What is expected:
Every line with the string "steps" must be copied from the entries below.

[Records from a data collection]
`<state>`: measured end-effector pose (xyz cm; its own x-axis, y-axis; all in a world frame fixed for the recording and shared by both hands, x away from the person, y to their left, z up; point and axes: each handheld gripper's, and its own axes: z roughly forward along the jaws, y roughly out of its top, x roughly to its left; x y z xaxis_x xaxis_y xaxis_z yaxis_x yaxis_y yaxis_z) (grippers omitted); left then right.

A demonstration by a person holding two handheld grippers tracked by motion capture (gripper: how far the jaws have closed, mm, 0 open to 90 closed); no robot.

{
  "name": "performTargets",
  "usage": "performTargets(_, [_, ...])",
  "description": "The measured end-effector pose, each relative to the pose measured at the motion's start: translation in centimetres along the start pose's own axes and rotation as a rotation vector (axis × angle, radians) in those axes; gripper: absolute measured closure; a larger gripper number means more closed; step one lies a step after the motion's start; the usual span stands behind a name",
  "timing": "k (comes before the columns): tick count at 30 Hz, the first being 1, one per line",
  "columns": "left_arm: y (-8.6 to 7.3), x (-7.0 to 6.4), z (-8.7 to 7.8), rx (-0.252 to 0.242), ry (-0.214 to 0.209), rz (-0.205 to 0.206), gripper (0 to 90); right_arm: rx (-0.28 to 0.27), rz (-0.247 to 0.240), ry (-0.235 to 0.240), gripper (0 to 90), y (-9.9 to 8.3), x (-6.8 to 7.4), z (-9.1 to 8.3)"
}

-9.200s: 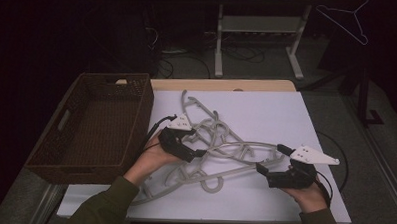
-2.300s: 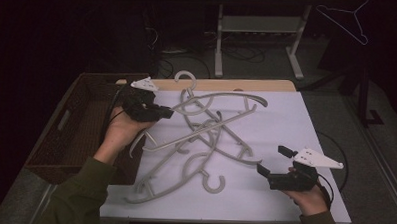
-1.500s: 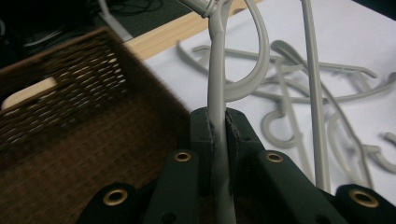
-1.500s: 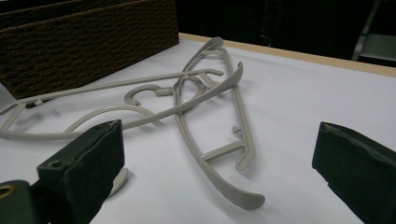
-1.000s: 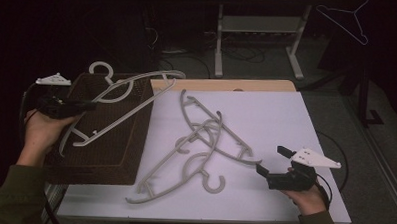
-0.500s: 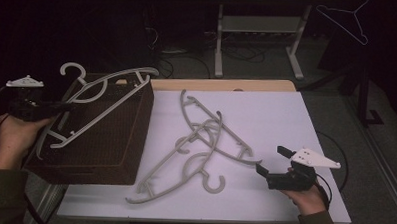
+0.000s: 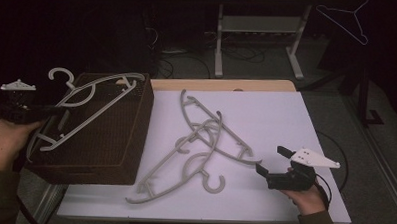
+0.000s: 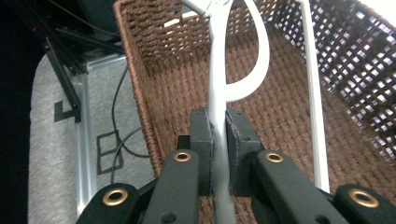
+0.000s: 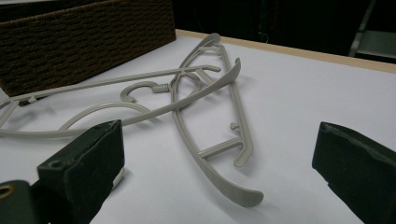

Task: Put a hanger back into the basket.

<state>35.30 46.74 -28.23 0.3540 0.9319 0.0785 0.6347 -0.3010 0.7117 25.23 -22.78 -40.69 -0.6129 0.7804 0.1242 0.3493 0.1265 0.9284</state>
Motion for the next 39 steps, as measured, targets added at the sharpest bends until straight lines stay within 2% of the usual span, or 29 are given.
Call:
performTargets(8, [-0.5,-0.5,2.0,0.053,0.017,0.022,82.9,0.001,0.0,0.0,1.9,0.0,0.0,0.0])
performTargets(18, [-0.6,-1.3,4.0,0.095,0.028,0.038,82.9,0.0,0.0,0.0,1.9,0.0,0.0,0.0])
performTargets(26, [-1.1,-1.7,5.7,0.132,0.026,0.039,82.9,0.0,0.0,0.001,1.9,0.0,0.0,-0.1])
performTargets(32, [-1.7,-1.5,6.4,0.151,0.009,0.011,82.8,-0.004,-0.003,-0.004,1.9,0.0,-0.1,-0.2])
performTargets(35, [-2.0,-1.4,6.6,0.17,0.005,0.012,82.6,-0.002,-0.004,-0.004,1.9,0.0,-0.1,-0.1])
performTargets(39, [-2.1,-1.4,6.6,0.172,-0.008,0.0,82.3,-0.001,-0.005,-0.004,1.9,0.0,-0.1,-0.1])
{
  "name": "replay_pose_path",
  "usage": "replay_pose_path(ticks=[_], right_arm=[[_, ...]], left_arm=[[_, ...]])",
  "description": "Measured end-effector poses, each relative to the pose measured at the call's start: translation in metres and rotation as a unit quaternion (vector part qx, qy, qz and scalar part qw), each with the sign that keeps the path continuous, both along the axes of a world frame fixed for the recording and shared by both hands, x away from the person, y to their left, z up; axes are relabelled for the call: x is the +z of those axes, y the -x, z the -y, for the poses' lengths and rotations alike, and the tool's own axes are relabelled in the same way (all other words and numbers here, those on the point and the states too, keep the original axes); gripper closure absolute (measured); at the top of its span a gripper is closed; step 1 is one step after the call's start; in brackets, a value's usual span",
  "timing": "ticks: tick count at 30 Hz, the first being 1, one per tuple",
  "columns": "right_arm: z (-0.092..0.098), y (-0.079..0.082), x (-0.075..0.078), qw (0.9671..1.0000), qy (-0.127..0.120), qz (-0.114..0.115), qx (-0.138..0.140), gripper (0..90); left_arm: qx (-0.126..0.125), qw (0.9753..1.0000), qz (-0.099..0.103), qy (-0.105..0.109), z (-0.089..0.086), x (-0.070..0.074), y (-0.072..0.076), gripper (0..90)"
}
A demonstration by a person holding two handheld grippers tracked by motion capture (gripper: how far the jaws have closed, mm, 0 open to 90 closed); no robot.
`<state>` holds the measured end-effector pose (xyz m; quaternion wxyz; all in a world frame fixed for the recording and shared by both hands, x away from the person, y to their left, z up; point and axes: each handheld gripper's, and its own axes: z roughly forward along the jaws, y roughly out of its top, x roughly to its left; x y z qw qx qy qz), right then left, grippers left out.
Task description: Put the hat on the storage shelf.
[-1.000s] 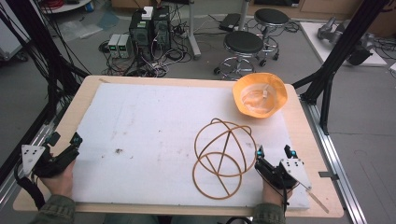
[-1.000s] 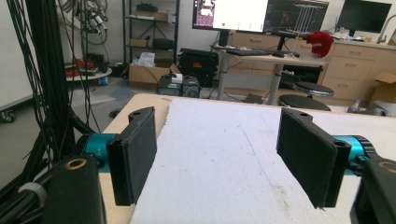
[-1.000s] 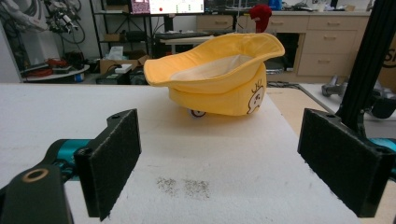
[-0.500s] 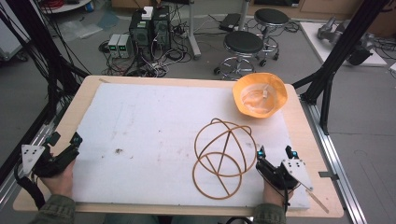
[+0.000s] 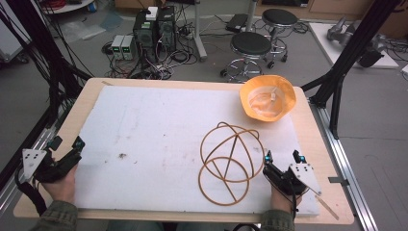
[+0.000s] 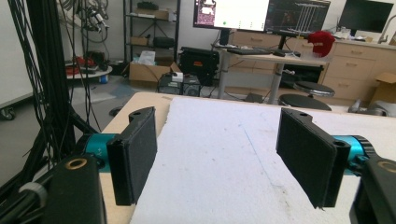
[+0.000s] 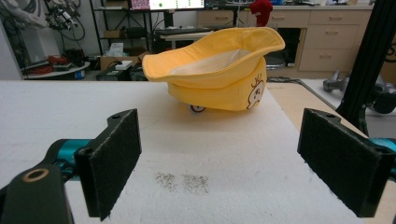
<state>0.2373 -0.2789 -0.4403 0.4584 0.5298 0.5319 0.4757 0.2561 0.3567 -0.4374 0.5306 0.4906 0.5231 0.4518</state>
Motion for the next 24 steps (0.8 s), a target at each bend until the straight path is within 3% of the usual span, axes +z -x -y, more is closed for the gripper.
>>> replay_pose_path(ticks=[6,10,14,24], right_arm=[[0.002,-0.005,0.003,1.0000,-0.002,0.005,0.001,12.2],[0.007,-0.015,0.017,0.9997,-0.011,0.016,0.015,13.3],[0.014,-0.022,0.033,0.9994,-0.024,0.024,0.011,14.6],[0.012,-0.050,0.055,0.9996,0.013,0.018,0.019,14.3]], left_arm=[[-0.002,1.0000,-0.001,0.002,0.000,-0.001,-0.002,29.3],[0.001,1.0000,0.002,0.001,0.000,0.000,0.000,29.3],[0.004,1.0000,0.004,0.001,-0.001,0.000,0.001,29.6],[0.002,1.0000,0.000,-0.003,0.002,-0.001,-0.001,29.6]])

Completed task:
Motion for the next 39 steps, as measured, targets added at the sharpest bends until straight lines stay within 2% of the usual span, or 29 are given.
Motion for the next 24 steps (0.8 s), a target at each bend until the straight path is within 3% of the usual span, axes +z -x -y, more is closed for the gripper.

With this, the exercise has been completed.